Am I a cynic? No, I don't believe so. I would be a starry-eyed optimist with little knowledge of actual social problems both here and in other countries to believe that NK labor and women wouldn't perfectly "solve" and slip right into an existing socio-economic system that already is desperate for cheap labor and easy-to-marry women -- especially when seen against the rubric of the "minjok," however much the official ideology has started to move away from that idea. It's still going to be seen as "better" to have a NK factory worker or NK woman as wife than a "foreigner."
If we're talking about "first steps" into a new world of North-South relations, this is what I see Kaesong as. And have for as long as it's existed. In the end, it's little more than an extremely advantageous situation for North and South corporate interests, as well as a great flag-waving point for the South, which can and does like to represent itself as a generous big brother these days. Because whenever it comes up, I have to listen to how the south is doing OH-SO-MUCH for the North and what a sign it is of how close North and South are becoming.
Simply put, I don't see Kaesong as a harbinger of things to come vis-a-vis North and South Koreas' relations; I see it portending a far more exploitative relationship that will drive how diplomatic and economic relations will go in the case of any form of reunification. Cheap labor and "better" wives for the South is the future I look to. Which is why I'm very down on the Kaesong situation as anything but a practical business deal made up to look like it has some kind of real meaning for the overall nature of North-South relations. As if it's anything much more than an experiment in making more money, rather than an attempt for the North and South to become better friends.
OK -- that's my response to that point from the last post, which wasn't even a big one. But my friend's anger forced me to clarify myself a bit more as to what I was thinking in my bitter and sarcastic swipe at the Kaesong Complex's raison de etré.
Now, on a totally different note...
The entire point of that post wasn't really to talk about whistleblowers and grand solutions to corruption; more to the point, it was about the moral/ethical slides one has to make in order to live deeply within a foreign society for an extensive amount of time.
In order to adapt somewhere, one needs to make concessions, to make compromises. I do it all the time, I have for a long time.
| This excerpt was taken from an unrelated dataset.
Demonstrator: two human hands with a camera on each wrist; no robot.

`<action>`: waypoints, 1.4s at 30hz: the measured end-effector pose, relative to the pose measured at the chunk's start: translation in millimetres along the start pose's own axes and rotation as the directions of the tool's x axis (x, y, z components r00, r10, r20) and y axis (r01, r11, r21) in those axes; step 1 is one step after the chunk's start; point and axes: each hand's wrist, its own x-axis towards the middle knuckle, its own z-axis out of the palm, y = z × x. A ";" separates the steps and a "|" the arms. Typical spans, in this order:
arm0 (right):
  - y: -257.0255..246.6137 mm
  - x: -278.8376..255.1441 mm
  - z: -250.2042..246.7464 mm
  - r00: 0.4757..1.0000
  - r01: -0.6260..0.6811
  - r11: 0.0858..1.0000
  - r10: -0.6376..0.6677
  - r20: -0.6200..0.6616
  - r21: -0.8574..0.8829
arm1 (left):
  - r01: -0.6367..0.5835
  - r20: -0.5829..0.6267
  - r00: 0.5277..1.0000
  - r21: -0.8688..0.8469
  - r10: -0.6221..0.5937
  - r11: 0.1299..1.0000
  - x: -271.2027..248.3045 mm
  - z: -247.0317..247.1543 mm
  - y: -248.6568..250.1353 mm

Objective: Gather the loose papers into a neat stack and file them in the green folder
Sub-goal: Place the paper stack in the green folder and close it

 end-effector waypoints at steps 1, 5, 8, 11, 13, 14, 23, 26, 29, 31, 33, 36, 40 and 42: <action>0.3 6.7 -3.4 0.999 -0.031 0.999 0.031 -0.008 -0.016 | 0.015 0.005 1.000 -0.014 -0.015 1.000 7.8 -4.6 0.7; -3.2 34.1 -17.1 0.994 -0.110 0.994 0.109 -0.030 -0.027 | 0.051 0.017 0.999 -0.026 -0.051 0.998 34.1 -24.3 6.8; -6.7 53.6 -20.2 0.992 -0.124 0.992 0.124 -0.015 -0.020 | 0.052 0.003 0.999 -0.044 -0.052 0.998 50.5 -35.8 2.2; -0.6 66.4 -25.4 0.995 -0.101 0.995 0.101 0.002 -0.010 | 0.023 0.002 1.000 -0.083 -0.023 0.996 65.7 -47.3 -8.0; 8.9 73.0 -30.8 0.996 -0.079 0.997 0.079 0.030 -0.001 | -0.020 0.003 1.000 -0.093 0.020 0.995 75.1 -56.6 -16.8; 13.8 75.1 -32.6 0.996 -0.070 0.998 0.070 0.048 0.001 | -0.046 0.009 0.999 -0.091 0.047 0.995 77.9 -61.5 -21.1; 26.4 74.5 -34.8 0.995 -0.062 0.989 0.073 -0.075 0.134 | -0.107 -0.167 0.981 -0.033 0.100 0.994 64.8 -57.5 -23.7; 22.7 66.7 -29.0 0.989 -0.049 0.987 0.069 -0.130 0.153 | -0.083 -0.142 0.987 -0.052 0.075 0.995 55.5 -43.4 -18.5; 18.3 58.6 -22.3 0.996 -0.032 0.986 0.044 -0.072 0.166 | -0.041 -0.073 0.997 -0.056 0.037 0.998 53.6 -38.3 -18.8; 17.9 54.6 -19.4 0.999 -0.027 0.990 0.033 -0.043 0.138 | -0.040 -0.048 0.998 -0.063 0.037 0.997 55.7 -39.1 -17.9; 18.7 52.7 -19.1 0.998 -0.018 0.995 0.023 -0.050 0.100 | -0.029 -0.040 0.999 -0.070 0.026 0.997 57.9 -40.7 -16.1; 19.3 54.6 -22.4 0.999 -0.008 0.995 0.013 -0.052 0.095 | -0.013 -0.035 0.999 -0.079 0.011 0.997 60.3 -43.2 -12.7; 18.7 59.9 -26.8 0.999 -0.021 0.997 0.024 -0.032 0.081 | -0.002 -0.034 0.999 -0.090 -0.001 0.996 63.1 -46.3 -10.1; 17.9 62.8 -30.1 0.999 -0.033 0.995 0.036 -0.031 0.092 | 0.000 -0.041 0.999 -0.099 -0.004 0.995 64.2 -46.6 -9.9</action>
But you also learn which of those many things one cannot change, nor can be found acceptable.
For me, the "second-hand smoke" of injustice cannot be avoided sometimes, so I wonder what it mean to sit idly by while another teacher beats a child, to sit fat and comfortable while espousing opinions about millions of starving North Koreans or even to get the Nobel Pri, to sit by and watch one's corporate masters cynically bilk the government and society out of millions, to be faced with the choice of doing nothing and tacitly participate in corruption while the school pumps up the GPA's of richer students, or even for participating in the very same system and subject that chews many students up and spits them out.
For me, it's about my struggle with many of these issues, and not so much about public, Jerry Springer moralizing, but about choosing not to be sucked onto a slippery slope, into a black hole, or into the bedroom of a bear. Because you should really have a sense of why it's a bad idea to fuck bears. 'Cause in the end, you gonna lose a chunk of yourself. Literally!